Particulars   Tax Liability
For first 2.5 Lakhs   0
From Rs.2,50,001 to Rs.5,00,000 =2,50,000*5%                12,500
From Rs.5,00,001 to Rs.10,00,000 =5,00,000*20%               1,00,000
Tax Liability   1,12,500
Health Cess =1,12,500*1%                 1,125
Education Cess =1,12,500*2%                  2,250
Secondary and Higher Education Cess =1,12,500*1%                 1,125
Total Tax Liability       1,17,000

Tax Credits

The Tax Credits schedule shows all the details of the tax deducted, collected, and deposited with the government against your PAN. The different types of Tax Credits are:

  1. Taxes Paid by you.
  2. Taxes Deducted at Source from your Income (TDS)
  3. Taxes Deducted from your Salary (Form 16)
  4. Taxes Collected at source from your Expense (TCS)

These details are shown in form 26AS. Form 26AS is your annual consolidated tax passbook containing all the details of tax that has been deposited against your PAN.
It usually contains tax deducted by your employer, banks, and advance-tax and self-assessment taxes paid by you.

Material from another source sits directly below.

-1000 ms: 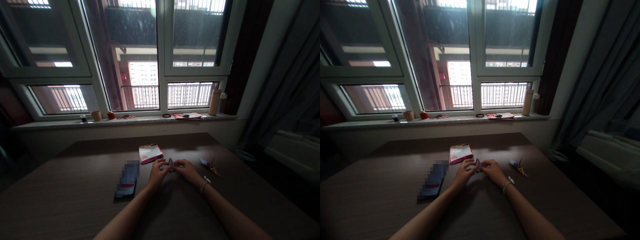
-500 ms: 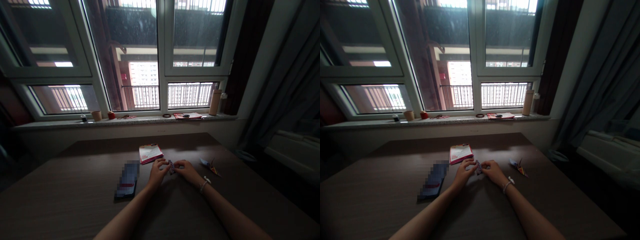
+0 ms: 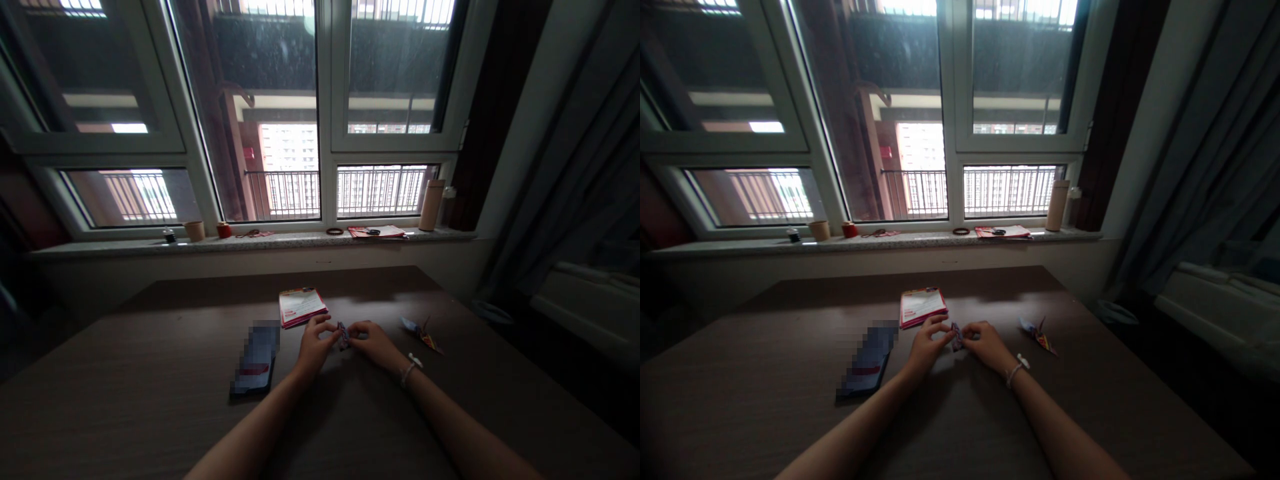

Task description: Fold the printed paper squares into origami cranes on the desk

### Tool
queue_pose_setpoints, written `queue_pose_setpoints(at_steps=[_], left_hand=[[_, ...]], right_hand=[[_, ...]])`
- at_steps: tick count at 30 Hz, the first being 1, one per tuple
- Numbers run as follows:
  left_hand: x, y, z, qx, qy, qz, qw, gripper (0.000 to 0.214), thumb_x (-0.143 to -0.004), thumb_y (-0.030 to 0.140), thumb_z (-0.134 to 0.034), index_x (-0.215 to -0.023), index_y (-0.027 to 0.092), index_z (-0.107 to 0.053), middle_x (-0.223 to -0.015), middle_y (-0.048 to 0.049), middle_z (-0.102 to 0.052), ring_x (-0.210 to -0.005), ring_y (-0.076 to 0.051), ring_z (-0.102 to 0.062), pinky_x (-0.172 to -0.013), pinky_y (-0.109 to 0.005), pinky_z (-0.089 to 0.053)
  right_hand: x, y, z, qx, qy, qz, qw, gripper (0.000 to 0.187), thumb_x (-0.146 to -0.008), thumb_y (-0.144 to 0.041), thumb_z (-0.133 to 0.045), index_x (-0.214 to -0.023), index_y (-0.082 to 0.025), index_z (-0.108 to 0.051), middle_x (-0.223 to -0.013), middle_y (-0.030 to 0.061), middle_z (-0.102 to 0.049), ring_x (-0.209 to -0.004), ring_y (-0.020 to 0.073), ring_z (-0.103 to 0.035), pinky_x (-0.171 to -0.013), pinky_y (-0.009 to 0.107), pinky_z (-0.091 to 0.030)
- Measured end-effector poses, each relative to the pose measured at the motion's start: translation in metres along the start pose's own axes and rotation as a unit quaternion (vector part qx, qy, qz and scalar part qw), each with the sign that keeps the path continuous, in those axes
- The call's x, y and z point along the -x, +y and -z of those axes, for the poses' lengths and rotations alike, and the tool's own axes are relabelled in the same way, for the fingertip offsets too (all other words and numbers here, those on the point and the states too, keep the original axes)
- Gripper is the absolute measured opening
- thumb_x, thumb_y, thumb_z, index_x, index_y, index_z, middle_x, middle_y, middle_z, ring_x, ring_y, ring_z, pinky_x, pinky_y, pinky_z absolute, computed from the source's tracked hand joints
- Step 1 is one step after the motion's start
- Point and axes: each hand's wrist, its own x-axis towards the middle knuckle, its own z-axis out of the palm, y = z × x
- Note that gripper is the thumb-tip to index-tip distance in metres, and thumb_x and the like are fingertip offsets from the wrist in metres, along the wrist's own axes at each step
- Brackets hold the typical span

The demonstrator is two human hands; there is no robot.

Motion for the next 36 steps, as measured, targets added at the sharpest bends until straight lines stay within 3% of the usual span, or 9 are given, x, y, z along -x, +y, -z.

Let us have look at the above types in detail and also what details are to be entered in the same.

  1. Taxes Paid by you:
    It is summary of the payment of advance-tax and tax on self-assessment.
    Fill out the details of payment and enter the challan details such as BSR Code of the bank branch (7 digits), date of deposit, challan serial No., and amount paid.
  2. Taxes Deducted at Source from your Income (TDS):
    It is summary of the tax deducted at source on income other than salary. Please furnish the details in accordance with Form 16A, Form 16B or Form 16C issued by the Deductor in respect of interest income, capital gains, rental income or any other sources of income.
    All the details such as Year of deduction, Amount credited, TDS deducted, TDS claimed in own hands in the current year, etc should be entered in this part of schedule.
  3. Taxes Deducted from your Salary (Form 16):
    It is summary of the tax deducted at source on salary. This contains details of tax deducted by your employer from your salary. It contains TAN number, name of your employer (present and former), employer wise break-up of the income chargeable under the head salary and tax deducted at source (TDS) by each of them.
    Please furnish the details in accordance with Form 16 issued by the employer(s) in respect of salary income.
  4. Taxes Collected at source from your Expense (TCS):
    It is summary of the tax payable by a seller which he collects from the buyer at the time of sale. The seller would have issued you Form 27D for the tax collected from you and deposited against your PAN. Section 206C of the Income-tax act governs the goods on which the seller has to collect tax from the purchaser.
    Fill out the details of tax collected at source on the basis of TCS certificates (Form No. 27D) issued by the Collector in this part of schedule.